Exercise goal => Repeat the entries exactly, and do not carry the pictures over.

Provided data =>
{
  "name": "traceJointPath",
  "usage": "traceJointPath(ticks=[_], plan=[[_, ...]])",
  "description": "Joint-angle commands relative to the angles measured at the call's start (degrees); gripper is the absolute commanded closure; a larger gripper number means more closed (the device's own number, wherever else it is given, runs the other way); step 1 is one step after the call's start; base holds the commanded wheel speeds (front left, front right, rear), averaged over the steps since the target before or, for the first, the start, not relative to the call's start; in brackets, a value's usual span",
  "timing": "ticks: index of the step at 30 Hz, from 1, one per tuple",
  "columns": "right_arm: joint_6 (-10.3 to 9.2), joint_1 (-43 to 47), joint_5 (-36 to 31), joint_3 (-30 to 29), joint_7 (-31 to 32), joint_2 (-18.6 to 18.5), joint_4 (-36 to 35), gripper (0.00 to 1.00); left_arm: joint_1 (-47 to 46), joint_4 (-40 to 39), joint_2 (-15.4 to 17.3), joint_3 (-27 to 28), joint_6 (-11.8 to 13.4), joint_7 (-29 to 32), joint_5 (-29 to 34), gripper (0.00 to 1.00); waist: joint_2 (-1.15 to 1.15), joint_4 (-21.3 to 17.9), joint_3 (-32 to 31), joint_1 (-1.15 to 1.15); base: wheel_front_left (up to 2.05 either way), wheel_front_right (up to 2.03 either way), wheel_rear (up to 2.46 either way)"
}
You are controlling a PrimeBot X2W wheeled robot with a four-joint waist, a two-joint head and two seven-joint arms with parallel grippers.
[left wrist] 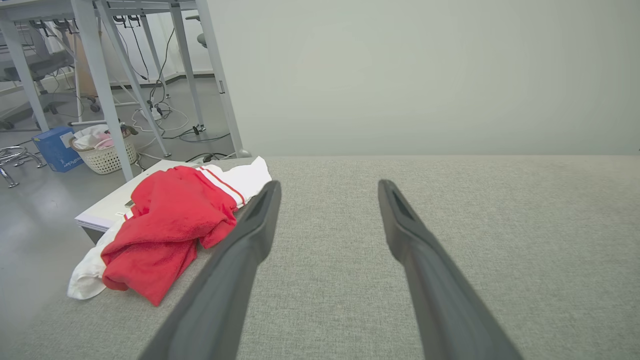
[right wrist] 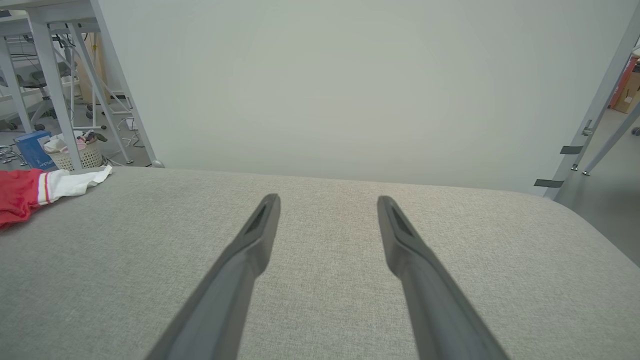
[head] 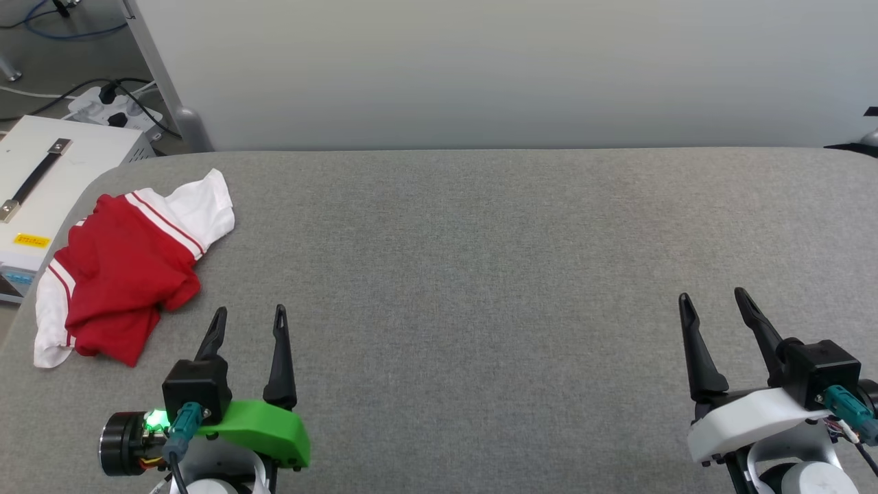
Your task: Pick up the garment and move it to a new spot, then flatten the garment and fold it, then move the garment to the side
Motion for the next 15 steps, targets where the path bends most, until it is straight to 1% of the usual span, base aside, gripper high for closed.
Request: traceJointPath(ticks=[1,15], plan=[[-0.02,0.1,0.5,-0.1,-0.7,0.0,-0.6,0.00,-0.6,-0.4,-0.1,-0.1,0.4,-0.6,-0.5,0.00,0.00,0.0,0.0,0.00,0.00,0.00,0.00],[-0.03,0.9,2.2,0.1,-2.7,0.0,-0.5,0.00,-0.4,-0.1,-0.1,-0.5,0.5,-2.6,-0.9,0.00,0.00,0.1,0.1,0.00,0.00,0.00,0.00]])
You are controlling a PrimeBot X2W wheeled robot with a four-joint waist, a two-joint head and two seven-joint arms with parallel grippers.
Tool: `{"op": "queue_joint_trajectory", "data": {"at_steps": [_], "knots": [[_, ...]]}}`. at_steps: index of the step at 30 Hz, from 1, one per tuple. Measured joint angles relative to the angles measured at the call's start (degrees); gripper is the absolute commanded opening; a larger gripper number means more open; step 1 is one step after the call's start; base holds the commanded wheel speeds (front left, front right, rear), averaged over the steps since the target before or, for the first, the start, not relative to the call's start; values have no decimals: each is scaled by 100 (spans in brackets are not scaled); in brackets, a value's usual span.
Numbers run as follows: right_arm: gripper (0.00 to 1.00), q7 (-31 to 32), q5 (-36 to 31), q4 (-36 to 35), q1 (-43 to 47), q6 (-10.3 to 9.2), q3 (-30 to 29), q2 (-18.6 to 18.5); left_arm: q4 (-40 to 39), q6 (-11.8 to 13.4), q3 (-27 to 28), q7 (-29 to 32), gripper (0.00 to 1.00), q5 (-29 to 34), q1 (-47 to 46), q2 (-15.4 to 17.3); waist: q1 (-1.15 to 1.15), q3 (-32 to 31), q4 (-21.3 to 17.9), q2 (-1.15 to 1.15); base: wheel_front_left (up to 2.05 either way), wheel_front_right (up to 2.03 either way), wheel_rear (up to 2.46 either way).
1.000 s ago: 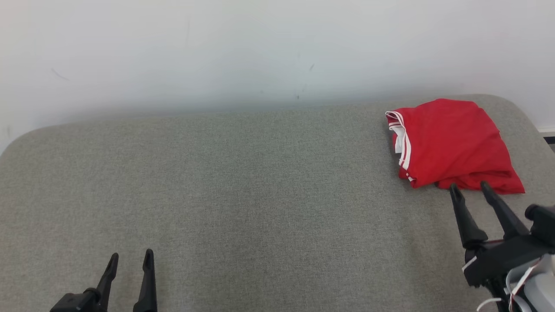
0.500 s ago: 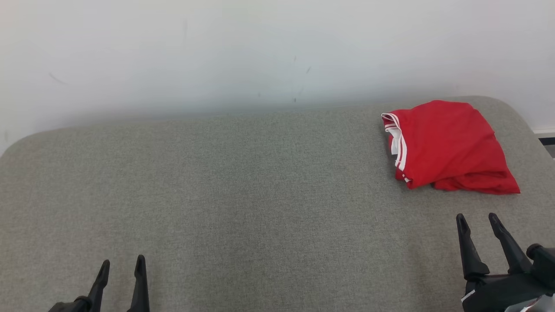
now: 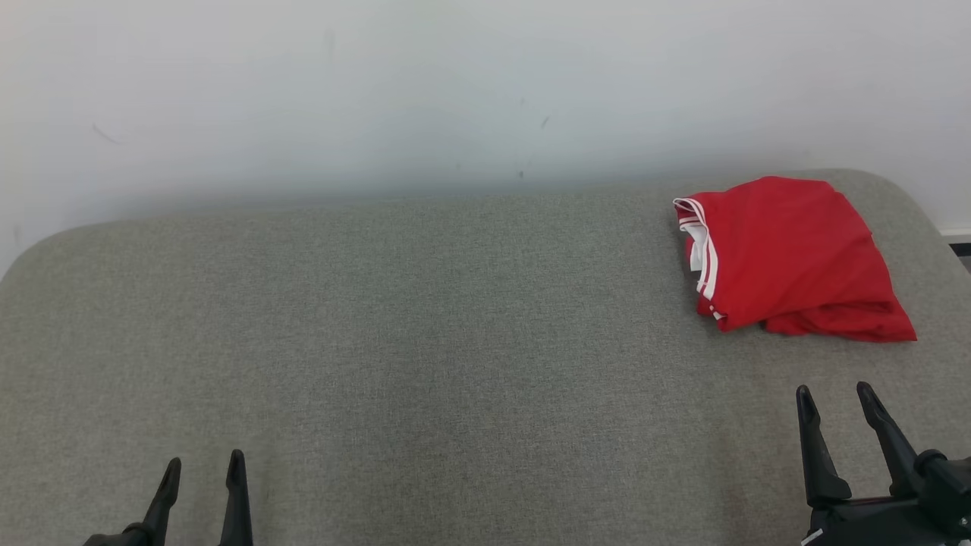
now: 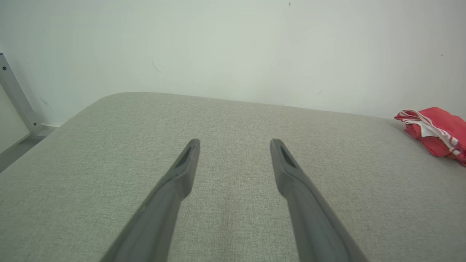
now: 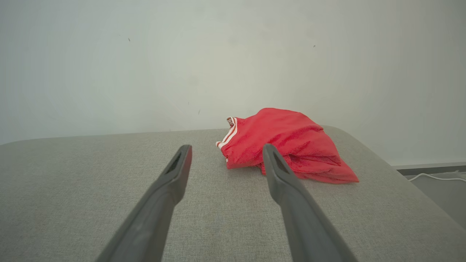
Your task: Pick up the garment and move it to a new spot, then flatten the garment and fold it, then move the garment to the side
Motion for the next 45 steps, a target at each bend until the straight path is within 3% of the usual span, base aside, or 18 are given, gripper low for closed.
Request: {"op": "queue_joint_trajectory", "data": {"at_steps": [13, 45], "knots": [[100, 111, -469, -212, 60, 1, -238, 235, -122, 0, 43, 87, 100, 107, -4, -105, 0, -39, 59, 0, 0, 0, 0], [100, 606, -825, -583, 260, 0, -548, 461, -322, 0, 129, 323, 100, 297, 3, -174, 0, -52, 136, 0, 0, 0, 0]]}}
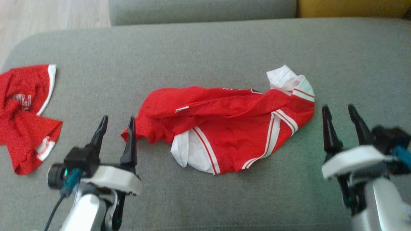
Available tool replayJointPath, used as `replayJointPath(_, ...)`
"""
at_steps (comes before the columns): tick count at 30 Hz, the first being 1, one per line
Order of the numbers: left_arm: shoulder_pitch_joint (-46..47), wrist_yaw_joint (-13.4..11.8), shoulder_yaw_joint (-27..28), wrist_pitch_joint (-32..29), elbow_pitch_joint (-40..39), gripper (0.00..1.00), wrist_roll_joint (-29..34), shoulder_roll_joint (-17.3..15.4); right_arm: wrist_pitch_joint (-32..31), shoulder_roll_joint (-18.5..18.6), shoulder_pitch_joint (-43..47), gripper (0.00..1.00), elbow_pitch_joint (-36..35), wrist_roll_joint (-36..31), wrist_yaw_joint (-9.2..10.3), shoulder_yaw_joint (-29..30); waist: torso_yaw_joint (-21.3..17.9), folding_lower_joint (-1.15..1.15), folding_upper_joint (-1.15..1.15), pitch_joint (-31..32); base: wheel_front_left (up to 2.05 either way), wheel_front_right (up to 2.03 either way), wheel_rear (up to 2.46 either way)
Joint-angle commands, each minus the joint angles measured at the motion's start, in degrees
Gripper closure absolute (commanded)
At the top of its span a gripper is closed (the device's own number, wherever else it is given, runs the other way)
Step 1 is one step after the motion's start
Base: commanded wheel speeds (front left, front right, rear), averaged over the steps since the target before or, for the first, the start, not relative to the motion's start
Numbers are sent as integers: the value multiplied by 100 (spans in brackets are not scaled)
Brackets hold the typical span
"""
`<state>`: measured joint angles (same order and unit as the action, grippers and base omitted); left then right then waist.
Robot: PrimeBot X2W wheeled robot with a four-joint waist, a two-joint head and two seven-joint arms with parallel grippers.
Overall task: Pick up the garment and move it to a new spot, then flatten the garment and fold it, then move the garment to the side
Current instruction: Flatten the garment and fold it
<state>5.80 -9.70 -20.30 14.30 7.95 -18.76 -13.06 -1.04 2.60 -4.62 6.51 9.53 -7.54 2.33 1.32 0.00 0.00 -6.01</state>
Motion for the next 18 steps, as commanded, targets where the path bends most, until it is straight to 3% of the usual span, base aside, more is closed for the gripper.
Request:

Task output =>
{
  "name": "traceJointPath",
  "usage": "traceJointPath(ticks=[_], plan=[[_, ...]])",
  "description": "Joint-angle commands relative to the angles measured at the call's start (degrees); gripper is the absolute commanded closure; a larger gripper number means more closed (the device's own number, wherever else it is given, runs the other way); step 1 is one step after the call's start; base holds the commanded wheel speeds (front left, front right, rear), averaged over the steps since the target before or, for the first, the start, not relative to the call's start; in brackets, a value's usual span",
  "timing": "ticks: index of the step at 30 Hz, from 1, one per tuple",
  "columns": "right_arm: joint_6 (-10.3 to 9.2), joint_1 (-43 to 47), joint_5 (-36 to 31), joint_3 (-30 to 29), joint_7 (-31 to 32), joint_2 (-18.6 to 18.5), joint_4 (-36 to 35), gripper (0.00 to 1.00); left_arm: joint_1 (-47 to 46), joint_4 (-40 to 39), joint_2 (-15.4 to 17.3), joint_3 (-27 to 28), joint_6 (-11.8 to 13.4), joint_7 (-29 to 32), joint_5 (-29 to 34), gripper (0.00 to 1.00); waist: joint_2 (-1.15 to 1.15), joint_4 (-21.3 to 17.9), joint_3 (-32 to 31), joint_1 (-1.15 to 1.15); base: wheel_front_left (up to 2.05 either way), wheel_front_right (up to 2.03 either way), wheel_rear (up to 2.46 either way)"
}
You are controlling a PrimeBot X2W wheeled robot with a four-joint waist, a two-joint head and two seven-joint arms with parallel grippers.
[left wrist] 
[right wrist] 
[head] 
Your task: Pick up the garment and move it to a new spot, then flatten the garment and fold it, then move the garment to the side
Motion for the next 15 steps, targets where the path bends most, until it is straight to 1% of the usual span, base aside, gripper high for closed.
Request: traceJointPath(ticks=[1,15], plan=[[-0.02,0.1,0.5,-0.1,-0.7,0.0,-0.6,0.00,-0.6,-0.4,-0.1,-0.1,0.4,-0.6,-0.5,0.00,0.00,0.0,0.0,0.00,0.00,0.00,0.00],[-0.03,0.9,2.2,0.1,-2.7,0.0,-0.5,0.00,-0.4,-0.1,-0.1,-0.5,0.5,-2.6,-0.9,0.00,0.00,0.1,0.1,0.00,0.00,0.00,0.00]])
You are controlling a PrimeBot X2W wheeled robot with a four-joint waist, a two-joint head and two seven-joint arms with parallel grippers.
Tool: `{"op": "queue_joint_trajectory", "data": {"at_steps": [_], "knots": [[_, ...]]}}`. at_steps: index of the step at 30 Hz, from 1, one per tuple. Measured joint angles relative to the angles measured at the call's start (degrees); gripper is the absolute commanded opening; a larger gripper number means more open; step 1 is one step after the call's start; base holds the commanded wheel speeds (front left, front right, rear), averaged over the steps since the target before or, for the first, the start, not relative to the call's start; values have no decimals: each is scaled by 100 (spans in brackets are not scaled); in brackets, a value's usual span.
Numbers run as follows: right_arm: gripper (0.00 to 1.00), q7 (-31 to 32), q5 (-36 to 31), q4 (-36 to 35), q1 (-43 to 47), q6 (-10.3 to 9.2), q3 (-30 to 29), q2 (-18.6 to 18.5); left_arm: q4 (-40 to 39), q6 (-11.8 to 13.4), q3 (-27 to 28), q7 (-29 to 32), gripper (0.00 to 1.00), q5 (-29 to 34), q1 (-47 to 46), q2 (-15.4 to 17.3); waist: q1 (-1.15 to 1.15), q3 (-32 to 31), q4 (-21.3 to 17.9), q2 (-1.15 to 1.15); base: wheel_front_left (up to 2.05 either way), wheel_front_right (up to 2.03 either way), wheel_rear (up to 2.46 either way).
1.000 s ago: 
0.500 s ago: 
now: 
now: 
now: 
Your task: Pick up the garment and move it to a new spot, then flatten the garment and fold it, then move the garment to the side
Motion for the next 45 steps, a target at each bend until the straight path is within 3% of the usual span, base aside, or 18 are given, gripper low for closed.
Request: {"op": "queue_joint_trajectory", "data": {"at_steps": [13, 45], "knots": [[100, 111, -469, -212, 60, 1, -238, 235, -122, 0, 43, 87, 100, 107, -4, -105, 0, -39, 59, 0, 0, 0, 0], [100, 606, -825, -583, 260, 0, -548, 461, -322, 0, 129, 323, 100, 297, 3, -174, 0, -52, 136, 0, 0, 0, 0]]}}
Available tool replayJointPath, used as `replayJointPath(_, ...)`
"""
at_steps (comes before the columns): tick count at 30 Hz, the first being 1, one per line
Order of the numbers: left_arm: shoulder_pitch_joint (-46..47), wrist_yaw_joint (-13.4..11.8), shoulder_yaw_joint (-27..28), wrist_pitch_joint (-32..29), elbow_pitch_joint (-40..39), gripper (0.00..1.00), wrist_roll_joint (-29..34), shoulder_roll_joint (-17.3..15.4); right_arm: wrist_pitch_joint (-32..31), shoulder_roll_joint (-18.5..18.6), shoulder_pitch_joint (-43..47), gripper (0.00..1.00), elbow_pitch_joint (-36..35), wrist_roll_joint (-36..31), wrist_yaw_joint (-9.2..10.3), shoulder_yaw_joint (-29..30); waist: torso_yaw_joint (-21.3..17.9), folding_lower_joint (-1.15..1.15), folding_upper_joint (-1.15..1.15), pitch_joint (-31..32); base: wheel_front_left (up to 2.05 either way), wheel_front_right (up to 2.03 either way), wheel_rear (up to 2.46 either way)
Joint-angle commands, each minus the joint angles measured at the motion's start, in degrees
Gripper closure absolute (commanded)
At the top of its span a gripper is closed (the device's own number, wherever else it is given, runs the other way)
Step 1 is one step after the motion's start
Base: commanded wheel speeds (front left, front right, rear), averaged over the steps since the target before or, for the first, the start, not relative to the motion's start
Numbers are sent as integers: the value multiplied by 100 (spans in brackets are not scaled)
Brackets hold the typical span
"""
`<state>`: measured joint angles (same order and unit as the action, grippers and base omitted); left then right then waist.
Robot: PrimeBot X2W wheeled robot with a four-joint waist, a two-joint head and two seven-joint arms with parallel grippers.
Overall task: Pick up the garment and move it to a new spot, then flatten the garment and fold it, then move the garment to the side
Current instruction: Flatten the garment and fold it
<state>5.80 -9.70 -20.30 14.30 7.95 -18.76 -13.06 -1.04 2.60 -4.62 6.51 9.53 -7.54 2.33 1.32 0.00 0.00 -6.01</state>
Motion for the next 18 steps, as commanded, targets where the path bends most, until it is straight to 3% of the usual span, base aside, more is closed for the gripper.
Request:

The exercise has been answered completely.